Venu de Savoie, le vétérinaire Lionel Berlioz était accompagné de deux éleveurs ayant subi la DNC sur leurs exploitations. Jean-Paul Simon fait partie d’un Gaec à la tête d’un troupeau de 90 laitières produisant 630.000 litres de lait livré à une coopérative qui fabrique des Tommes de Savoie, de l’Emmental. « Un dimanche après-midi, le président de la chambre d’agriculture m’a appelé. Une exploitation à côté de chez moi était touchée par une maladie inconnue et avec la DDPP et le vétérinaire, il fallait aller lui annoncer la nouvelle… », raconte Jean-Paul Simon. « On a tout de suite vu les conséquences de la maladie sur ce premier troupeau contaminé. Le temps que l’on sache ce que c’était, elle a bien eu le temps de s’installer. L’éleveur savait que son troupeau était foutu. Le lendemain, c’était au tour de troupeaux aux alentours… Le nôtre n’était pas très loin… », raconte Jean-Paul Simon. « Le 14 juillet, une vache de l’élevage était en retard à la traite. Elle restait couchée dans la logette avec de la température et présentait des nodules… ». D’autres animaux malades se sont révélés les jours suivants et l’abattage des 82 vaches du troupeau laitier a été effectué le 17 juillet, de même que des génisses pour un total de 126 animaux euthanasiés. Six génisses supplémentaires ont dû être dépeuplées 15 jours après la vaccination. L’une d’elles, qui restait en retrait des autres sans signe clinique, a probablement contaminé ces congénères puisque quelques jours après, deux autres bovins du lot ont présenté des nodules et se sont avérés positifs à la DNC. « C’est ce temps d’incubation long qui est compliqué. On n’a aucun moyen de les dépister tant qu’elles ne déclenchent pas la maladie », confie Jean-Paul. Le Gaec a pu conserver un lot de génisses gestantes qui servira à la reconstitution du troupeau. Le repeuplement a débuté le 22 octobre.
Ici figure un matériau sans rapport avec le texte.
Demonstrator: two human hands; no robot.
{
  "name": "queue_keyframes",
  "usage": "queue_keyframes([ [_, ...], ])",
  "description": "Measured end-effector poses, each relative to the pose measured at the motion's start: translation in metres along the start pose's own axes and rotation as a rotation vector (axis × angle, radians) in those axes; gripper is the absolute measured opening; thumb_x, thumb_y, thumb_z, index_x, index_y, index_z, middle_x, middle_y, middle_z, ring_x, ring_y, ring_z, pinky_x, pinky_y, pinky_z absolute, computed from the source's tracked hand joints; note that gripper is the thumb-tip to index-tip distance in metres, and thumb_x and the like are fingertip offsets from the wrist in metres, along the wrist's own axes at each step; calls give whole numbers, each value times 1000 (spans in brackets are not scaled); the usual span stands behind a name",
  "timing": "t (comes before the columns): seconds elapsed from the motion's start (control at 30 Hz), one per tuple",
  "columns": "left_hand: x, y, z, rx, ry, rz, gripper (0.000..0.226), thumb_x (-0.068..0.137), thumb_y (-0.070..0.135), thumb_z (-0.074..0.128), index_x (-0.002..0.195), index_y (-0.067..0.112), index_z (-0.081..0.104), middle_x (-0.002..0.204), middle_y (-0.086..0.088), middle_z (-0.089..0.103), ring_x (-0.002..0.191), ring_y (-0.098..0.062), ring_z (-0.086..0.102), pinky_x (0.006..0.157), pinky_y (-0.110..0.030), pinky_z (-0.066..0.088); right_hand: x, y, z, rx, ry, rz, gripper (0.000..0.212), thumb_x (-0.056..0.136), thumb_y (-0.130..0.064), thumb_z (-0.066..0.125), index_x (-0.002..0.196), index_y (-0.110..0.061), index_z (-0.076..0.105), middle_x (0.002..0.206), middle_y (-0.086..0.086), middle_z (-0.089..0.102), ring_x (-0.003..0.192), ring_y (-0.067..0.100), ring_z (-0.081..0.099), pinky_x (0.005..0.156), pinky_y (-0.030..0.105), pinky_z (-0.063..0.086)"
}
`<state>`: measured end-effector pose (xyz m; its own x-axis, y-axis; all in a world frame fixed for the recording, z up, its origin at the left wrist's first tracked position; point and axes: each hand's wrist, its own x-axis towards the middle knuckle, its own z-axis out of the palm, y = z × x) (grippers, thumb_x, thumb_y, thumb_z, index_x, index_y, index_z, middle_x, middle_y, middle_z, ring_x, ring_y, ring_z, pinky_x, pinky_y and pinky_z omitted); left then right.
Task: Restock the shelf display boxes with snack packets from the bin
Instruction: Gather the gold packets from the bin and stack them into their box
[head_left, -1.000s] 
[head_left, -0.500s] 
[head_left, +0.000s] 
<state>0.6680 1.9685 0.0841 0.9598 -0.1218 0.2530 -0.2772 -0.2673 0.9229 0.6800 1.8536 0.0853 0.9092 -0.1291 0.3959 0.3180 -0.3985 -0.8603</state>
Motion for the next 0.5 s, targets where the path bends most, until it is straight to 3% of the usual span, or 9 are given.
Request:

Jean-Paul et ses associés ont réservé 70 vaches et génisses laitières dans le Jura et le Doubs, mais ces animaux sont pour l’instant bloqués à cause des foyers jurassiens.
En Gaec lui aussi, Jean-Baptiste Journet a pour sa part vu 68 de ses vaches laitières abattues le 2 août. « Elles étaient vaccinées depuis 15 jours », confie l’éleveur. Les premiers symptômes sont apparus le 25 juillet sur les trayons, raconte Jean-Baptiste qui évoque aussi des nodules… Comme les résultats s’avéraient négatifs, ces symptômes étaient attribués à une réaction vaccinale. Mais la semaine suivante, l’état des animaux ne s’améliorait pas, poursuit Jean-Baptiste. Le jeudi, de nouveaux prélèvements ont confirmé la DNC et le dépeuplement a été programmé le samedi. « C’est violent. Il ne faut pas sous-estimer la maladie », témoigne l’éleveur qui parle de vaches perdant 50 à 100 kg en quelques jours, de fièvres très fortes… « On est obligé d’agir pour protéger les voisins », poursuit Jean-Baptiste. Quant au débat sur l’abattage, « il faut se rendre à l’évidence, quand le troupeau est à ce point touché… ». Comme son collègue Jean-Paul, Jean-Baptiste a racheté 75 génisses dans le Doubs qui restent confinées pour l’heure.